When it came to the campaign, I knew this would be a bit different. I knew I may be forced to clarify this aspect of my identity, and that there would be people who vote against me just because of this personal detail. I also knew that I couldn’t hide it.

And why would I want to? I didn’t need to parade through the streets with a bullhorn, but being honest is important in any profession, particularly in politics. Moreover, for my sanity I wanted to get on top of the story rather than have it become one later. I wanted to make it a non-issue, so that it wouldn’t become an issue.

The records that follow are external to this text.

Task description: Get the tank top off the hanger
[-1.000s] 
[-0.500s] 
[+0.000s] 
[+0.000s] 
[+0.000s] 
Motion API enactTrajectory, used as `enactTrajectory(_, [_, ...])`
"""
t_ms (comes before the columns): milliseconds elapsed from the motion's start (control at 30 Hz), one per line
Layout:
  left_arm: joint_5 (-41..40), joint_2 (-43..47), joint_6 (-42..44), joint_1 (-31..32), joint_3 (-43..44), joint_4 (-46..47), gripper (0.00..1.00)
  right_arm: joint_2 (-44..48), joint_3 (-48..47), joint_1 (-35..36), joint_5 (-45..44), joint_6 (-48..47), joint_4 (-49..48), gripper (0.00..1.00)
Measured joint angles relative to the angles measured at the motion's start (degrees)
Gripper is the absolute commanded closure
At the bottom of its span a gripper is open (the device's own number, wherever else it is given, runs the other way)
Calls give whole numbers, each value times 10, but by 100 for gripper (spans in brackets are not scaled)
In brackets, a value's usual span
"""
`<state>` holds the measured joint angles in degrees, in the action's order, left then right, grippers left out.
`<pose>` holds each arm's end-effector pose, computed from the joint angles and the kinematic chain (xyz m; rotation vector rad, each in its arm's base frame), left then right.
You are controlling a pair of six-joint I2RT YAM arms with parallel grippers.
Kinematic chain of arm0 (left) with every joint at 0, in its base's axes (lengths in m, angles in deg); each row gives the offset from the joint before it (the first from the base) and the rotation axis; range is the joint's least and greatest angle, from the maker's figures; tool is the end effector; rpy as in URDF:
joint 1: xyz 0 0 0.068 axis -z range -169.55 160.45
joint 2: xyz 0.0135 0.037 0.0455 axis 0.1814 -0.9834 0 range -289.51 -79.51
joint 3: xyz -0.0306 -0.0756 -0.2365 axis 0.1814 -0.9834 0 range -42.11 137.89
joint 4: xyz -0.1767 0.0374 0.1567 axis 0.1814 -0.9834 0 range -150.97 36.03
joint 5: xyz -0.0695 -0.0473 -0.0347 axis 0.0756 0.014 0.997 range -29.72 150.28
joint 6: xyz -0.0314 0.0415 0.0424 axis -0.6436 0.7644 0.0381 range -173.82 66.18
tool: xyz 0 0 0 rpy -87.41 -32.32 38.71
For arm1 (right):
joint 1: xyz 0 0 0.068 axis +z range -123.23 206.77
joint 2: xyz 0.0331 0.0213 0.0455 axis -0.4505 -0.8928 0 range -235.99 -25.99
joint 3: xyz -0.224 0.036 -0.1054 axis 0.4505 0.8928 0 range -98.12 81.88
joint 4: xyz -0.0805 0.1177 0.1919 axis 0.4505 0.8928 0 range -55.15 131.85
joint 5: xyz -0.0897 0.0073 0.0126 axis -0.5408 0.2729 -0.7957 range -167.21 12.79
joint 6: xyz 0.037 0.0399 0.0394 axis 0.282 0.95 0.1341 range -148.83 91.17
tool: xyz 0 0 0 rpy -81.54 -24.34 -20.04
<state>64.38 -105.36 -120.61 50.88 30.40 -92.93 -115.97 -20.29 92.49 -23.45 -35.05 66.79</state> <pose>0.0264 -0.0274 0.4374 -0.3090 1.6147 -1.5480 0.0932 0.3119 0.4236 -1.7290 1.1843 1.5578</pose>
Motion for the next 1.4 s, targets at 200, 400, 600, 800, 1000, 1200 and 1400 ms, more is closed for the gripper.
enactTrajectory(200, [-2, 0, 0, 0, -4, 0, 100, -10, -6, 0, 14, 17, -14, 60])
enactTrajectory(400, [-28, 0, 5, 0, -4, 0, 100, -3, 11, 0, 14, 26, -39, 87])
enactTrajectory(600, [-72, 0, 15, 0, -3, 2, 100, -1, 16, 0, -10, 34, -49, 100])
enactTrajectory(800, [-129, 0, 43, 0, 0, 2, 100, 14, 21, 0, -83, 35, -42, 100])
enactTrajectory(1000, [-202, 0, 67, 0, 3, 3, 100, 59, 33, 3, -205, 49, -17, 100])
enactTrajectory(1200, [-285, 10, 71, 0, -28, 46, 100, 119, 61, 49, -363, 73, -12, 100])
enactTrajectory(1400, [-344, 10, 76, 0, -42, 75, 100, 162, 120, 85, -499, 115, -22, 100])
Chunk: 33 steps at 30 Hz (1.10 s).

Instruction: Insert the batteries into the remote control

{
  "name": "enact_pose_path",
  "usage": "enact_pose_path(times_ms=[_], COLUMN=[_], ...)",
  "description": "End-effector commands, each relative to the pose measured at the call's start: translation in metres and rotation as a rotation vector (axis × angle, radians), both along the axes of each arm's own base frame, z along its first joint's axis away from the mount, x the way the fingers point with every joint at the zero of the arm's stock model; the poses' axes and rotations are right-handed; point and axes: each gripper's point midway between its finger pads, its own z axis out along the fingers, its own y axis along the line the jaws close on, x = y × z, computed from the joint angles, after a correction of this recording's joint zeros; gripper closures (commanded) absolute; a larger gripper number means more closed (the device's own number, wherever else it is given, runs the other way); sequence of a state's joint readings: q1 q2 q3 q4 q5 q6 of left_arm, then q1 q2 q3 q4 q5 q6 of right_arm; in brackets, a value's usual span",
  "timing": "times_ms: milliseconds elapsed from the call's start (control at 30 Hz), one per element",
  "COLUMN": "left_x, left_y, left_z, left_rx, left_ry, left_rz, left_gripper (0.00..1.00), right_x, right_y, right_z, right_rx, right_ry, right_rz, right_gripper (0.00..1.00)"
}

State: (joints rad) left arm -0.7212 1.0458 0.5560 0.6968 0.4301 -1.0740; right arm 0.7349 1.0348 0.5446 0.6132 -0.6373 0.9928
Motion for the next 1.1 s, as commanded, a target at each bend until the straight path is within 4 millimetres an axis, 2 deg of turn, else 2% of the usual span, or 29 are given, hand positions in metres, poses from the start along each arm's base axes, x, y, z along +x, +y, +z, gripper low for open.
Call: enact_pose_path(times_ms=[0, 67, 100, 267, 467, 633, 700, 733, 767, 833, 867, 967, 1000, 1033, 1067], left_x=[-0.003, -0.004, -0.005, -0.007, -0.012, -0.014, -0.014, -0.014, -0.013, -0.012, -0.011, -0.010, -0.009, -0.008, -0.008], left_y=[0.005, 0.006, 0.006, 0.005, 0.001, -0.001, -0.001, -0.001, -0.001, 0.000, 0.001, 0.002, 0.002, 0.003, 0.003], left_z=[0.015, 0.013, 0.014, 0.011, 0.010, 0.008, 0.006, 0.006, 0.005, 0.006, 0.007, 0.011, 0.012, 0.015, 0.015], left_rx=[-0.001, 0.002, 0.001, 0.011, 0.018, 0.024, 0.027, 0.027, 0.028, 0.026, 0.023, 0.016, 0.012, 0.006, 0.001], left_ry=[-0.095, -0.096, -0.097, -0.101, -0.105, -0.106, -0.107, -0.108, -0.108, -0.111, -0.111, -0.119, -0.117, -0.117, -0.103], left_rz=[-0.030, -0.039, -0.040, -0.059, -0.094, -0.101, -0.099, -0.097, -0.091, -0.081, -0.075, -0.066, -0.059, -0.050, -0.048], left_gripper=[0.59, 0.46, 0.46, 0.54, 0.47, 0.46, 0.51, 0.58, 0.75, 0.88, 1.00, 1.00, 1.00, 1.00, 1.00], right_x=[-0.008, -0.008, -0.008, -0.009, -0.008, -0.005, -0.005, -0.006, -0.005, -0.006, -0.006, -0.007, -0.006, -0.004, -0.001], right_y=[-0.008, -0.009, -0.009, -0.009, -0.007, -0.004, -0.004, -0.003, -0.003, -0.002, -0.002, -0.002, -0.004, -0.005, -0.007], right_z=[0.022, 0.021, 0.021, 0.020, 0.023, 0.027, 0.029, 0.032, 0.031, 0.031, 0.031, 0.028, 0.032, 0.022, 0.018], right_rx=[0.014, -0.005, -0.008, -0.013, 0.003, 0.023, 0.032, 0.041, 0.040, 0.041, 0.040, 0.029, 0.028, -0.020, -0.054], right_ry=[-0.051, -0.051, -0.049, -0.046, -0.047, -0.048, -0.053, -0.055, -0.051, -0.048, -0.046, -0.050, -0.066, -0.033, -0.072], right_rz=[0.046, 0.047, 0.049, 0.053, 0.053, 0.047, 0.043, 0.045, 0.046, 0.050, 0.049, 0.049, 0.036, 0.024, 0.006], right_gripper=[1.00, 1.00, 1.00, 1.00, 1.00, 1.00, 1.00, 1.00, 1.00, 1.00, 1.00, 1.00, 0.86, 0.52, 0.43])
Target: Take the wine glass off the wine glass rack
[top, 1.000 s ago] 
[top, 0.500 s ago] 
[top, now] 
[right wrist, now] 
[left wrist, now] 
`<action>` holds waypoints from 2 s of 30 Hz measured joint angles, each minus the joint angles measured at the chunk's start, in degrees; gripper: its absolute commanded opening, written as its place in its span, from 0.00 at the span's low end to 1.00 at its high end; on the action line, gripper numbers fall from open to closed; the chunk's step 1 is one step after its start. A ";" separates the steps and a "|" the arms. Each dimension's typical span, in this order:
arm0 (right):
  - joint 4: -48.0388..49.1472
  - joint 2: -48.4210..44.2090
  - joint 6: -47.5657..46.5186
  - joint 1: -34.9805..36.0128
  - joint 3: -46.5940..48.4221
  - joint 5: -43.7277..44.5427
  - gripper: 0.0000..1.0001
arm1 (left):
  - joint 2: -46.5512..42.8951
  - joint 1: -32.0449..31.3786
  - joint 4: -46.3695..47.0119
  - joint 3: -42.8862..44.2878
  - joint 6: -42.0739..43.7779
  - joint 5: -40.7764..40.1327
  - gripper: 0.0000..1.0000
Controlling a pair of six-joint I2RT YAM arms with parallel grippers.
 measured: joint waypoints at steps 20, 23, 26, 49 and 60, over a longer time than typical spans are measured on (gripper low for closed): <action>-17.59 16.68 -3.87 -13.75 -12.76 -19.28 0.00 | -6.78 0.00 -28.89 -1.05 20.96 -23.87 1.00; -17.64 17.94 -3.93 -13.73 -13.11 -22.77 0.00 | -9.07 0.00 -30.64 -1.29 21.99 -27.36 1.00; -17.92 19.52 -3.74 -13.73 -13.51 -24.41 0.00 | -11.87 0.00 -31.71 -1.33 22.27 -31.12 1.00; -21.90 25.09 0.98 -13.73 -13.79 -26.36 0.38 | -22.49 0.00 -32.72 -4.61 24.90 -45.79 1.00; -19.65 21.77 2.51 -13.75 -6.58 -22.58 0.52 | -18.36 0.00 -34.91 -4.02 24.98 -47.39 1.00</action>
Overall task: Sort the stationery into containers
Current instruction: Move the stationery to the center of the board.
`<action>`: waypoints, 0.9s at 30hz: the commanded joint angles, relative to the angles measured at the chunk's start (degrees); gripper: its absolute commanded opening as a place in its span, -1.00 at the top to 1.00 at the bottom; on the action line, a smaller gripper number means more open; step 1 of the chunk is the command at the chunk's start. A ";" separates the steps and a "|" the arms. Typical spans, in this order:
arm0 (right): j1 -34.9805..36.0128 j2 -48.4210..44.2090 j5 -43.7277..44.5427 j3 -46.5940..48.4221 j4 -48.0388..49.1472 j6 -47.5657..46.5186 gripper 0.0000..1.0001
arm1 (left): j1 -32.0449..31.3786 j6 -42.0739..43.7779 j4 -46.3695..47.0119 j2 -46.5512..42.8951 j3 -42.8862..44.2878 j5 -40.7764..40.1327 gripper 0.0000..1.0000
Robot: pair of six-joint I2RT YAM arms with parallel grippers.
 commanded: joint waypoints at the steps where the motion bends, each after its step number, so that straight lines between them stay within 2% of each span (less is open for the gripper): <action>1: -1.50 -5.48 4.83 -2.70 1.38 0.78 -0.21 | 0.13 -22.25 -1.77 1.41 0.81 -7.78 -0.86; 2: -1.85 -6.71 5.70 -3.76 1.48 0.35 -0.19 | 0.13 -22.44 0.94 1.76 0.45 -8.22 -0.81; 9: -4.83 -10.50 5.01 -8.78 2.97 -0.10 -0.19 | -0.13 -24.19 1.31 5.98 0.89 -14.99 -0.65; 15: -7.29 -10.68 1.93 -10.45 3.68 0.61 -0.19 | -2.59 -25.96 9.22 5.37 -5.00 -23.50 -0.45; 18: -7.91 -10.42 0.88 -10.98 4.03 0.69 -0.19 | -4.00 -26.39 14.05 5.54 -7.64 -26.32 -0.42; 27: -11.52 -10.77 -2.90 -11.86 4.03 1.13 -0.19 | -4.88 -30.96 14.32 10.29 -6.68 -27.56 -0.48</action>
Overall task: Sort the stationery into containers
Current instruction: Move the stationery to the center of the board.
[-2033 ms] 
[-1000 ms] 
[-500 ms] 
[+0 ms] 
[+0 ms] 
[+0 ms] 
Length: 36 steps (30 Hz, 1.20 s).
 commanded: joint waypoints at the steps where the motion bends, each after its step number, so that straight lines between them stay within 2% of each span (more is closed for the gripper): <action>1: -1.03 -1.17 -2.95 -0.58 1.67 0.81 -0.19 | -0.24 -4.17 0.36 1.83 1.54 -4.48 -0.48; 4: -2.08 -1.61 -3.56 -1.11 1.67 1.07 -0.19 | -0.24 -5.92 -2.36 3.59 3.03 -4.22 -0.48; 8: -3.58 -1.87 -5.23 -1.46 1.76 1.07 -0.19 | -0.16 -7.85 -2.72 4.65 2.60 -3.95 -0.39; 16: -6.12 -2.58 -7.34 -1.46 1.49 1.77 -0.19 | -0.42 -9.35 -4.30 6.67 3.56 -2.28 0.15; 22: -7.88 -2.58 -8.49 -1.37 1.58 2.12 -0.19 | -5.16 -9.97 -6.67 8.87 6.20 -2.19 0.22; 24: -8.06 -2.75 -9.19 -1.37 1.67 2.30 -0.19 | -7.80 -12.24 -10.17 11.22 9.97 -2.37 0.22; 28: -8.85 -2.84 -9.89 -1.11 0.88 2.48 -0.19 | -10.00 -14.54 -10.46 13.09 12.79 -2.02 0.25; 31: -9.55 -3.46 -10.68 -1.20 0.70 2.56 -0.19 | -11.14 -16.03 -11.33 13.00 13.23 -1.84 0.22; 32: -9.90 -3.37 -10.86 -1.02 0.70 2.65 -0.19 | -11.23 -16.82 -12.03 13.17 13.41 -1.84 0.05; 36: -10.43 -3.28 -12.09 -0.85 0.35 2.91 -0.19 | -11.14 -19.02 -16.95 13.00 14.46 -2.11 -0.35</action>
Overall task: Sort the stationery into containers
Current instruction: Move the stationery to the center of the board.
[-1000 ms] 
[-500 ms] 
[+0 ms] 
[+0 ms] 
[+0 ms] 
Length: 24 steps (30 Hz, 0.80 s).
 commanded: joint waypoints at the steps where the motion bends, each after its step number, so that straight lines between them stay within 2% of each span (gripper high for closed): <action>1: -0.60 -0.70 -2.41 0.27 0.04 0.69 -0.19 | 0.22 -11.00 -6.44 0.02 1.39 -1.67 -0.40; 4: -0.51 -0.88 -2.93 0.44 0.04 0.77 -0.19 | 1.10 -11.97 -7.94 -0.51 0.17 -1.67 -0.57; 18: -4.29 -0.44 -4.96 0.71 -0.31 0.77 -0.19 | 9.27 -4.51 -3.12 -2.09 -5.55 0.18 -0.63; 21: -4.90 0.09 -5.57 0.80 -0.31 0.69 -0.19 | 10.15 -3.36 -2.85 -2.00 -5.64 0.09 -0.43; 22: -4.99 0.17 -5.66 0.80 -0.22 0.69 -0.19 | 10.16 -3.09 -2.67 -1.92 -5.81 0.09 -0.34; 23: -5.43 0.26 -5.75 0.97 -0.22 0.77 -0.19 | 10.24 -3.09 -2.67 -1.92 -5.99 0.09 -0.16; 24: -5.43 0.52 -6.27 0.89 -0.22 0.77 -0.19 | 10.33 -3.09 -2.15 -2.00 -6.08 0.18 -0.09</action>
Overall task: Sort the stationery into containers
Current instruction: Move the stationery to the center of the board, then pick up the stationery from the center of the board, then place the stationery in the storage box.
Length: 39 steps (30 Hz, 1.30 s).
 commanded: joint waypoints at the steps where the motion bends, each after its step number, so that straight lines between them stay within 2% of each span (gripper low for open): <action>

So I ran openly and honestly. If someone asked, I would answer. But what I discovered is that most people couldn’t care less. People were generally more concerned about the issues. Substance was more important to people. Generally speaking, voters treated me no differently than any other candidate who came to their door.

Running as an openly gay candidate wasn’t without its challenges. Throughout the campaign a handful of people stole my campaign signs and graffitied them with derogatory language. This occurred right up to election day. At one point I had to involve the police because the theft and vandalism had become so rampant.

Here I had to make a choice: do I bring this to light to shame the homophobes who did this or do I stay silent? While many of those closest to me suggested that I go to the media with what was happening, I decided not to. Why give these people the power by giving them exactly what they wanted—attention and a reaction from me? I put on a good front that it didn’t bother me. But when you are constantly having to take down signs smeared with hate speech, it does take an emotional toll. But I chose to take the high road. I persevered.

I won my election with 60% of the vote becoming the youngest openly gay legislator in the entire country. That proved that our community was better than the hate that some were spreading. I was able to do it without giving them any attention. During my election Maine also became one of the first states to pass marriage equality at the ballot box.

Homophobia still creeps up to the surface every now and again, but society is moving against this discriminatory line of thinking. The more states and countries that support marriage equality, and the more individuals who stand up and present their true selves, the easier it will be for others to follow in their footsteps—in the board room and classroom, and on the field and the campaign trail.”